I have seen several websites and datasheets on power MOSFETs that suggest to apply a gate-source voltage of >10V to turn a power MOSFET on as a switch. I have not seen any mention of what Vds (the drain-source voltage) is.

The equation for the two different ON states of a MOSFET are:

Saturation (amplifier mode): Vgs - Vth < Vds
Triode (switch mode): Vgs - Vth > Vds


==> When a MOSFET is used as a switch, and Vgs is initially 0 (so the switch is off), there is a certain Vds across the MOSFET.

HOW can we be sure that when we turn the MOSFET on by applying 12V as Vgs (usually by a gate driver), that the MOSFET will be in switch mode and not in amplifier mode? Either way the MOSFET will conduct, but if it gets "stuck" in amplifier mode, the MOSFET will dissipate more power than in switch mode.

[quasi]

Assumming only the one supply rail, the only way to guarantee saturation with a MOSFET is to have the load between the supply rail and the drain. This way you can guarantee that the gate voltage will be sufficient relative to the source.

Cheers

[kwantam]

It depends on the rest of the circuit. Obviously you can't expect to operate the MOSFET in linear if you connect it from your power supply to ground. On the other hand, imagine that you connect a resistor in series with the drain to V_dd, and connect the source to ground. Now when you turn on the MOSFET, as long as you turn it on hard enough that the voltage drop across the resistor spans the rail, you'll have 0 V_ds. In practice, there is a minimum channel resistance (Rds,on on the datasheet), which means you won't have exactly 0 V_ds.

An example: say you have a 1k resistor and a 10V supply. As you start increasing V_gs, the drain voltage will drop. At some point, V_ds will become less than V_gs-V_t, and now your MOSFET is in linear. To calculate the necessary Vgs for a particular operating point, start with the assumption that your MOSFET is already in linear (consider: why can you do this?):

(triode equation)
i_d = k' * (V_gs - V_t - V_ds/2)*V_ds

Vds = .2 (for example. We can choose this arbitrarily)
i_d = 9.8/1k = 9.8mA

So:
V_gs = 9.8e-3/(.2*k') + V_t + .1

Just remember, it's always monotonic, so if you make V_gs greater than this, V_ds will only get smaller. This is also the reason that you can assume that your MOSFET was in linear in the first place. A formal proof of this would probably make use of the fact that the i-v characteristics are continuously differentiable at the transition between linear and saturation.

Another circuit to consider: replace the resistor with an inductor, as in a boost converter.
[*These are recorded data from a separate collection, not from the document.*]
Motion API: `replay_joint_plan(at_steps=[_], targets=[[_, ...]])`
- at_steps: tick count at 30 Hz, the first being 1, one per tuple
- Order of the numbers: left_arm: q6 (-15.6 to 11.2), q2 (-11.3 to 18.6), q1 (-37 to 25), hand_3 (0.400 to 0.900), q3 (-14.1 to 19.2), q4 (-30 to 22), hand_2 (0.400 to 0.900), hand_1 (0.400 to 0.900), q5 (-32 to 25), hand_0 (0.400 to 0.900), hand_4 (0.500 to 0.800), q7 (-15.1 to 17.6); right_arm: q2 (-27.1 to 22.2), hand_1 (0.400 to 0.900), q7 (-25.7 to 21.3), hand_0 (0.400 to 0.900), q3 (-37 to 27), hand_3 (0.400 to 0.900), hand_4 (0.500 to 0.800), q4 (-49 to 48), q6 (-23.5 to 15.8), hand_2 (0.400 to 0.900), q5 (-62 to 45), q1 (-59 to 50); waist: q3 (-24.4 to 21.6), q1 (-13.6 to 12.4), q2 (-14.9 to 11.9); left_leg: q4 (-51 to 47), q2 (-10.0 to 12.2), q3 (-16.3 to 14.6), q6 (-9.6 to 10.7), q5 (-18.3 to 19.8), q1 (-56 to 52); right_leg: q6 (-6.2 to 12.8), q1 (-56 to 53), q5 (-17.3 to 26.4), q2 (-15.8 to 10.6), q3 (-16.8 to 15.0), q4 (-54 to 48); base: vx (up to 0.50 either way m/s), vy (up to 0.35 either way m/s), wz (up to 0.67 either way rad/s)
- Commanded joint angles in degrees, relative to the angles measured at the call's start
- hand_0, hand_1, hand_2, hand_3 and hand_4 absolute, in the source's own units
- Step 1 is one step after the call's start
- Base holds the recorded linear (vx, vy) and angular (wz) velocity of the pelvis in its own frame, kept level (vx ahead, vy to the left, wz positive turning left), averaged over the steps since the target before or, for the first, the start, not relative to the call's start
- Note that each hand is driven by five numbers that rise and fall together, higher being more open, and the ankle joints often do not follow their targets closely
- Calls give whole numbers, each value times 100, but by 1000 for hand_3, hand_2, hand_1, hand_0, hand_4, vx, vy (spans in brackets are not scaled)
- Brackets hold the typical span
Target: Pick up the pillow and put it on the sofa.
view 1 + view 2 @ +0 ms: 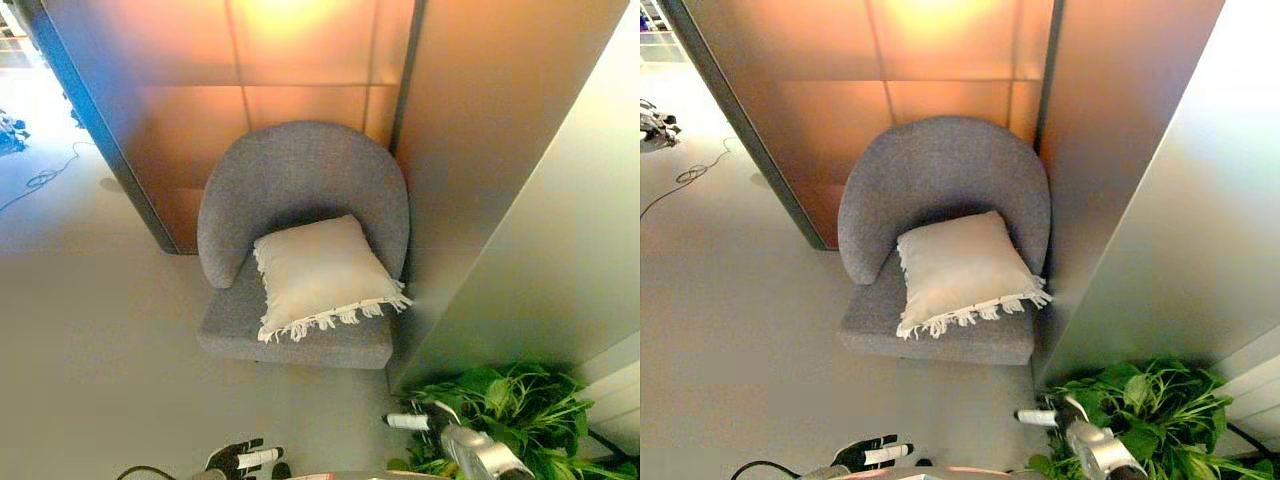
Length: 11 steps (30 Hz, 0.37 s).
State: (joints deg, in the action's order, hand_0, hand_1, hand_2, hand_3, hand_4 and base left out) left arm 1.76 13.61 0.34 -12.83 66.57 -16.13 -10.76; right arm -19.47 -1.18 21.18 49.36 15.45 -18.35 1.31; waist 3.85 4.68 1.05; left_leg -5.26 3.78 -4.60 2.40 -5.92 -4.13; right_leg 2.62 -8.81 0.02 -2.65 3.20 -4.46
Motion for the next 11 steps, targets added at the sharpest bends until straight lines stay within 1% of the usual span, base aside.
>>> replay_joint_plan(at_steps=[1,3,5,6,8,11], targets=[[-237,163,-609,900,-243,405,900,900,-159,900,800,-214,202,900,-115,900,-353,900,800,364,-476,900,19,-582,-19,-159,-68,99,-384,-34,-140,857,-379,210,289,-265,-46,182,516,-18,8,-9],[-262,170,-662,900,-235,491,900,900,-123,900,800,-266,241,900,-119,900,-519,900,800,978,-490,900,106,-604,-38,-175,-60,115,-400,-24,-166,876,-401,203,268,-273,-41,182,529,-6,3,-7],[-326,73,-647,900,-286,538,900,900,-78,900,800,-200,317,900,-182,900,-653,900,800,1484,-547,900,180,-623,-60,-235,-71,136,-428,16,-195,894,-420,196,227,-274,-33,202,518,0,0,0],[-354,42,-630,900,-300,544,900,900,-60,900,800,-172,340,900,-204,900,-677,900,800,1557,-549,900,196,-623,-64,-253,-79,141,-433,26,-202,898,-422,195,221,-276,-32,205,519,-8,-39,3],[-550,-108,-489,900,-389,546,900,900,84,900,800,-11,433,900,-281,900,-778,900,800,1867,-602,900,212,-604,-60,-341,-129,170,-447,81,-228,927,-410,195,221,-296,-27,219,554,-28,-53,5],[-727,-143,-411,900,-407,573,900,900,206,900,800,44,487,900,-296,900,-861,900,800,2081,-667,900,179,-590,-31,-411,-184,212,-454,127,-245,952,-398,202,228,-292,-15,237,591,-22,-50,3]])
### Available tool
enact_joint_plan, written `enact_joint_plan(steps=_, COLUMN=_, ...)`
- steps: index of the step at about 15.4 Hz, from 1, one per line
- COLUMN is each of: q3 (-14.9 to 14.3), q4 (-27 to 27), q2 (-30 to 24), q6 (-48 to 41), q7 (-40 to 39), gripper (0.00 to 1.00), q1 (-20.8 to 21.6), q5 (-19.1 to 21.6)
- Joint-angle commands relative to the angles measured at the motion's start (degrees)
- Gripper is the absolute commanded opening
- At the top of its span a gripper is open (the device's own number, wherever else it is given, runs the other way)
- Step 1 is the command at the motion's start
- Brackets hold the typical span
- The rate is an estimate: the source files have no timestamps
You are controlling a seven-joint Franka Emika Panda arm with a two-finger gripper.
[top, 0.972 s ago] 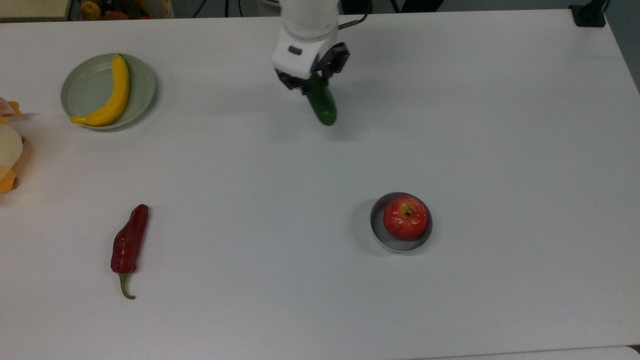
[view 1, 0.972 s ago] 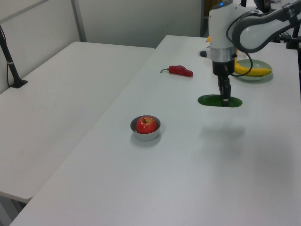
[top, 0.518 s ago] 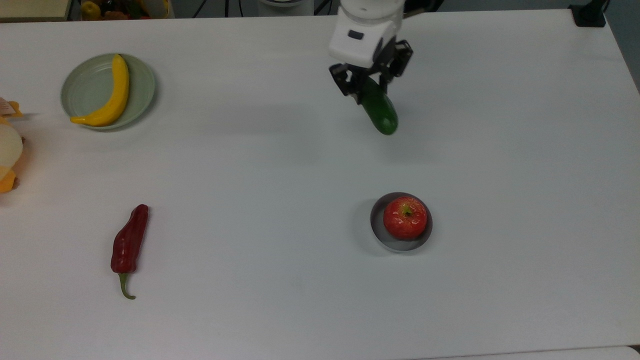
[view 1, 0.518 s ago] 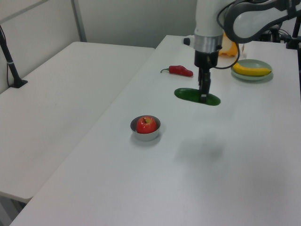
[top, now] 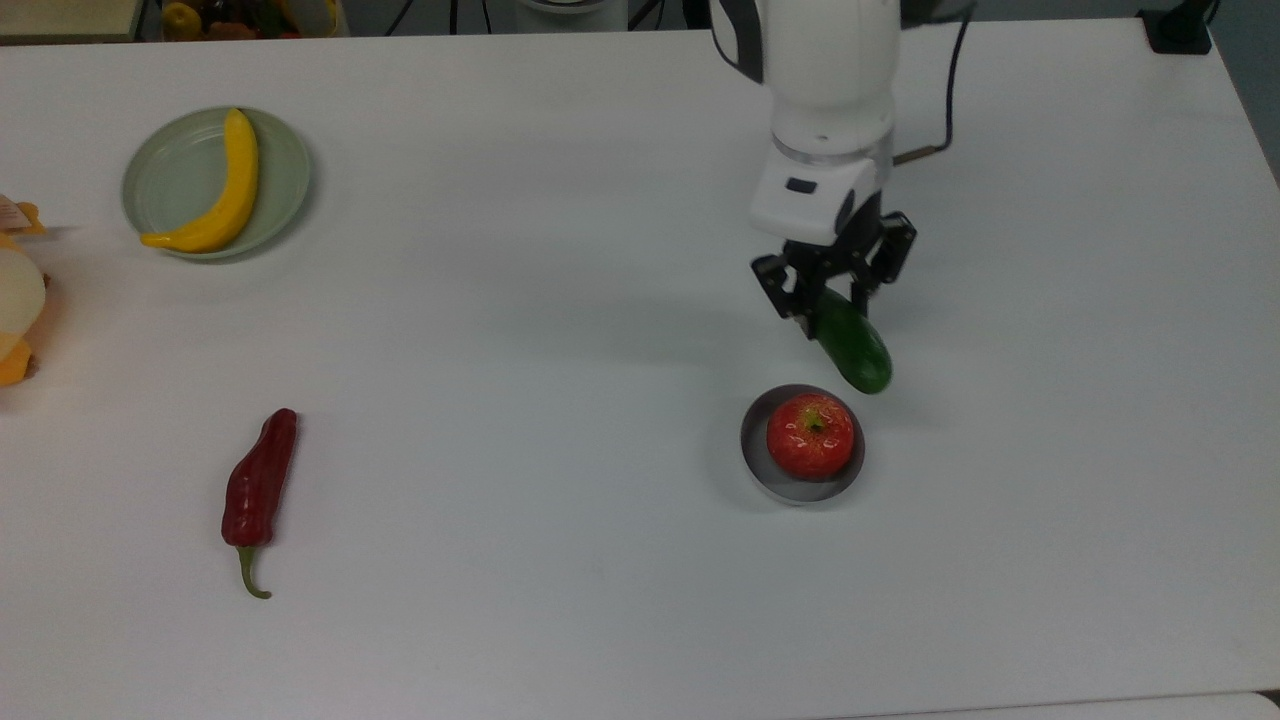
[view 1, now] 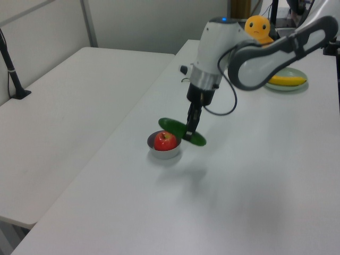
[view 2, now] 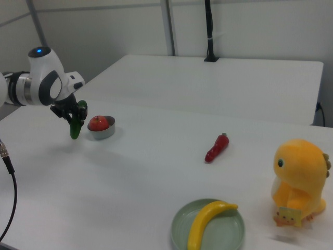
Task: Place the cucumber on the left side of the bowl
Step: 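Carry the cucumber to beside the silver bowl and lower it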
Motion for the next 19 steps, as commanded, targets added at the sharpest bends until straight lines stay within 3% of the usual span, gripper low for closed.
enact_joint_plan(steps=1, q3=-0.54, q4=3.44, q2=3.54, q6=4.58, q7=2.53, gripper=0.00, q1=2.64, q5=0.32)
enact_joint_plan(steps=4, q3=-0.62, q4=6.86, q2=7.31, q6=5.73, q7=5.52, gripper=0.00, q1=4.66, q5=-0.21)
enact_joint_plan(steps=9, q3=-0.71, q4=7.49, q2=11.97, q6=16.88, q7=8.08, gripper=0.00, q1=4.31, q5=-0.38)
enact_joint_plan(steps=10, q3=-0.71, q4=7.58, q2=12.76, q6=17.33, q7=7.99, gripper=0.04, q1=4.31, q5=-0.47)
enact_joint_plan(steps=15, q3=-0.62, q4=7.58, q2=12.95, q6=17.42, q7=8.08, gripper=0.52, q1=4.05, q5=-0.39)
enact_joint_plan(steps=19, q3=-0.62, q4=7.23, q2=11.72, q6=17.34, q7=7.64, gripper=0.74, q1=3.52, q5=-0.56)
Now what happens?

-kwantam

[cliffforrest]

Quote:

Originally posted by rtarbell


HOW can we be sure that when we turn the MOSFET on by applying 12V as Vgs (usually by a gate driver), that the MOSFET will be in switch mode and not in amplifier mode? Either way the MOSFET will conduct, but if it gets "stuck" in amplifier mode, the MOSFET will dissipate more power than in switch mode.
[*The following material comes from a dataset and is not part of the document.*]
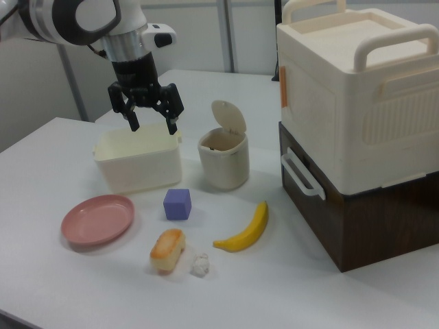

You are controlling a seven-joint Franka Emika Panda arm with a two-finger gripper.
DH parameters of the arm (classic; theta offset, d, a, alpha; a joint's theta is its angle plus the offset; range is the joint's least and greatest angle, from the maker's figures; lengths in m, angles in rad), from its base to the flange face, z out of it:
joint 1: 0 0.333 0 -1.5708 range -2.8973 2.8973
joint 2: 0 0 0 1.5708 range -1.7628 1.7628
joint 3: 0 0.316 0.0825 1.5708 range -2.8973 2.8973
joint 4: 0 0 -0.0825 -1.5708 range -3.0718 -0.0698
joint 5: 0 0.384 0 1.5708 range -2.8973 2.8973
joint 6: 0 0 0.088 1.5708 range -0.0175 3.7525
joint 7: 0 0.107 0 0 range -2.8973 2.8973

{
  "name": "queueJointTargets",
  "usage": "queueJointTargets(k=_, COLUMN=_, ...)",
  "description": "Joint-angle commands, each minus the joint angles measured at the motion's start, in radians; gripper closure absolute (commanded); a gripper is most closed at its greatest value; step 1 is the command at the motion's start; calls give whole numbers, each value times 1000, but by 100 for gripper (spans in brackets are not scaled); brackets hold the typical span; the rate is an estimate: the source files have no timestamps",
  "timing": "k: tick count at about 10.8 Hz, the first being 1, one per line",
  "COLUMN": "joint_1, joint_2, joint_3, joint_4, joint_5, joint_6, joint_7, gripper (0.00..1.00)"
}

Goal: Open the trash can

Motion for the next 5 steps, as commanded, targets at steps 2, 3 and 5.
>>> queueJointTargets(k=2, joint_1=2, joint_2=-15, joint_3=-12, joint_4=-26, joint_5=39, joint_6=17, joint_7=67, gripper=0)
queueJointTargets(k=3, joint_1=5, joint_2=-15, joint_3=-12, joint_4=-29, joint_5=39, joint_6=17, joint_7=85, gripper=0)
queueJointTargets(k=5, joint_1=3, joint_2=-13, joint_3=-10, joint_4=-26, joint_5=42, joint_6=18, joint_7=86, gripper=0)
Not a helpful way of looking at it, IMO.

In the above case Vds will be whatever the external circuit imposes or lets it be, given that the FET is trying to be a resistance of Rds for the given Vgs:

If the external available voltage and available current (ie considering the RL:Rds) is such that the DS channel cannot saturate, the device will be in a linear mode and have higher dissipation. Otherwise Rds will win and the device saturates.

Look up high-side mosfet driving for a better understanding.

[rtarbell]

Thank you kwantam for your insiteful analysis! I understand now! I see that with most power FET characteristics, it does not take much Vgs to ensure that the device is in its ohmic region. A Vgs of ~10V will be sufficient for most power FETs to act as switches.